This the only place I find anyone who thinks Windows
is stable.

If you guys are not being tech evangelists (fan boys) and
are actually being honest, it is a good thing that your experience
if different than mine. Means there is hope for Windows.

Also keep in mind that I only get called when things go
wrong. And, glossing over quality issues in Windows
does not serve my customers well.

Rather than smothering my customers with M$ marketing bull
s***, I try to coach folks in the direction as to what will
make Windows more stable. Actually shutting the damned
thing off at night is a good start.

Since I do not charge for five minute calls, when I
show up at a bizarre Windows 8+ problem and
simply pull the power plug and turn off Fast Boot,
I do take it in the shorts. I do not bill for travel
time and do not have a minimum charge.
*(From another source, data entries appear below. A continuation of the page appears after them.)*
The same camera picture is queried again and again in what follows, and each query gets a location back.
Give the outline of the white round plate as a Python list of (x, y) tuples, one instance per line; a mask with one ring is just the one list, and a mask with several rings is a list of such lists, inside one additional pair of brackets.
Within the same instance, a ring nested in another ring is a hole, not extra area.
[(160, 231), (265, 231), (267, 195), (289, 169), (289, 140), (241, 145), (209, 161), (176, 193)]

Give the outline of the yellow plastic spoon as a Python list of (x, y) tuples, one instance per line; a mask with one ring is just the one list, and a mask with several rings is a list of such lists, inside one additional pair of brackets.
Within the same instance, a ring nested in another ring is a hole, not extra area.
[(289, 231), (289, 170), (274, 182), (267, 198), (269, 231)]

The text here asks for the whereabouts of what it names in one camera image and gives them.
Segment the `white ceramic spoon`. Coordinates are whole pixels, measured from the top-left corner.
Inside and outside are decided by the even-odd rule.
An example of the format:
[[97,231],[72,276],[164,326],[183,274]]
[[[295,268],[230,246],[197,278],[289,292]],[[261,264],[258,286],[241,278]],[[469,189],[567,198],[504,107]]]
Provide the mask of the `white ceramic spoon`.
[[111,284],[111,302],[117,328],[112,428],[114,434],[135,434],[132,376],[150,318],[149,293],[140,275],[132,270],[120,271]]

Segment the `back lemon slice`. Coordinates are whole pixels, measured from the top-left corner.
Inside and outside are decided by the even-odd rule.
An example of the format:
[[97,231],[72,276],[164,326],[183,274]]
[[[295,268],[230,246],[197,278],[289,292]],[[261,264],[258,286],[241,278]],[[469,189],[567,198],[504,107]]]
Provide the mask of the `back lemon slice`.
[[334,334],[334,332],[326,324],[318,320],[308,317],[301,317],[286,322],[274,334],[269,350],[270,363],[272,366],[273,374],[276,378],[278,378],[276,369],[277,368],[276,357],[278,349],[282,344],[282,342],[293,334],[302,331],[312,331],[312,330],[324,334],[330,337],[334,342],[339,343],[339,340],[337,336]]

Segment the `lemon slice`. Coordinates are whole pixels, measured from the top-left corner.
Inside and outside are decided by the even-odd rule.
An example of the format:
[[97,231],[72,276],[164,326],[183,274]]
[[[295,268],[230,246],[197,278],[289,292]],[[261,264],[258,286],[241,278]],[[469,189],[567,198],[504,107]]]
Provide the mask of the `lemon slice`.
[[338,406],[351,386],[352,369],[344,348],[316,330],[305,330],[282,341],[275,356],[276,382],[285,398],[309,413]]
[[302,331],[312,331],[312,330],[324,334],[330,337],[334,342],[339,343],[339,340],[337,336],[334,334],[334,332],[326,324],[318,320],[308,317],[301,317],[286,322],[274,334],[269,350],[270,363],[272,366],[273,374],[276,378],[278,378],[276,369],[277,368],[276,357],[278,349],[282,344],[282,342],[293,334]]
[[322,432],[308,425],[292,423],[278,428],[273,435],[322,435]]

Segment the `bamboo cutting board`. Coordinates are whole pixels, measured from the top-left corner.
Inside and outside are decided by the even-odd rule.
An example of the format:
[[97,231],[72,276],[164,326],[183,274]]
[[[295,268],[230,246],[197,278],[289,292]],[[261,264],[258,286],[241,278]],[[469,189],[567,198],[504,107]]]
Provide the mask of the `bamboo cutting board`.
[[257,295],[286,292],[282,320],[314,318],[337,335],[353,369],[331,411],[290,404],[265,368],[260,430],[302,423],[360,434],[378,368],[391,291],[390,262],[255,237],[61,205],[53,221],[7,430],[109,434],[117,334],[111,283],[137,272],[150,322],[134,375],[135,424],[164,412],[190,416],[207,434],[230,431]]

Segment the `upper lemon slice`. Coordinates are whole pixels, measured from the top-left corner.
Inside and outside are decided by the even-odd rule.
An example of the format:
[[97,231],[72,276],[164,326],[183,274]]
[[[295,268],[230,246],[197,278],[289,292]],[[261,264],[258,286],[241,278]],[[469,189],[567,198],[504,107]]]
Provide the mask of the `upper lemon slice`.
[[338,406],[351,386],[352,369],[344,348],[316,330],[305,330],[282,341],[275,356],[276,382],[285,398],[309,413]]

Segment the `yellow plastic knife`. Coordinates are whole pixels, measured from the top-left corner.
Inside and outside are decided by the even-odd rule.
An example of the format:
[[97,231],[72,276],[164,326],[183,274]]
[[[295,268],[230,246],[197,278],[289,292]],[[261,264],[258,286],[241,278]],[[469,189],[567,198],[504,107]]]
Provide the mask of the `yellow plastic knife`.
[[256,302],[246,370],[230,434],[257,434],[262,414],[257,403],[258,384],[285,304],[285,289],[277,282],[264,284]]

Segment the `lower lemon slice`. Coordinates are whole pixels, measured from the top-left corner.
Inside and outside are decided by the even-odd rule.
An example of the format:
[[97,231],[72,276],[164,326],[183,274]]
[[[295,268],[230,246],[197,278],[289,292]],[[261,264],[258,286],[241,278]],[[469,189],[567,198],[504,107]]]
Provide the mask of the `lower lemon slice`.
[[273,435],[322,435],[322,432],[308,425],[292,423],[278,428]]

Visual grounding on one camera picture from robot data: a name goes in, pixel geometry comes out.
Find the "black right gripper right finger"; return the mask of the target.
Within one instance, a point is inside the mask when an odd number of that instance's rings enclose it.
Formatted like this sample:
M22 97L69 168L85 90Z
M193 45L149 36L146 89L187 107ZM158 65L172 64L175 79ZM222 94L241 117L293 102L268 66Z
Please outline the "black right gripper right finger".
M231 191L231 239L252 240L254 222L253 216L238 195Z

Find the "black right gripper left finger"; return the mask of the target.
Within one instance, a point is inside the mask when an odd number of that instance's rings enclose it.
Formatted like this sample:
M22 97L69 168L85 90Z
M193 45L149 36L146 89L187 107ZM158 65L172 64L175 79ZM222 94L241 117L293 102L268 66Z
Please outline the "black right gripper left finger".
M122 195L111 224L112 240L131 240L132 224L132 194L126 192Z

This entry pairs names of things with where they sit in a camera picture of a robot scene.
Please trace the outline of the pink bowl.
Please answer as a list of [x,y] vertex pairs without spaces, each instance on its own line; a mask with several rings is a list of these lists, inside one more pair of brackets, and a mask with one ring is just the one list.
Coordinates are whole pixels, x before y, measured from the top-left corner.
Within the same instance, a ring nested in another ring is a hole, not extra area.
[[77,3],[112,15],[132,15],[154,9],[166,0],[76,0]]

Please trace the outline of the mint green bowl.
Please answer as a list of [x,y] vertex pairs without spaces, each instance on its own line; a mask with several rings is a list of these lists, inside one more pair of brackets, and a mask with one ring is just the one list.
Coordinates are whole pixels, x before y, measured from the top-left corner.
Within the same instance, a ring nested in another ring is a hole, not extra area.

Hopefully
they have other things that need fixing too, but quite
often not.

I make a good living off of Windows poor quality,
except for fast boot.

-T


I can give an example of a chronic bad performer.

I think it was WinNT on some lab machines, that used
to crash pretty precisely, after a month of uptime.
(It was like some kind of counter was overflowing, the
bug was known, it wasn't my job to patch the machines :-)
It was kind of a running joke, because these machines
were not maintained by the IT department, and nobody
seemed to be responsible.)

I can't find any details online to provide more color
than that.

And of course, there were bad designs. The "old days"
had all sorts of daft ideas, such as "cooperative multitasking".
Which is just asking for trouble (expect crap like that to
lock up once a day). Both Windows and Mac had such beasts.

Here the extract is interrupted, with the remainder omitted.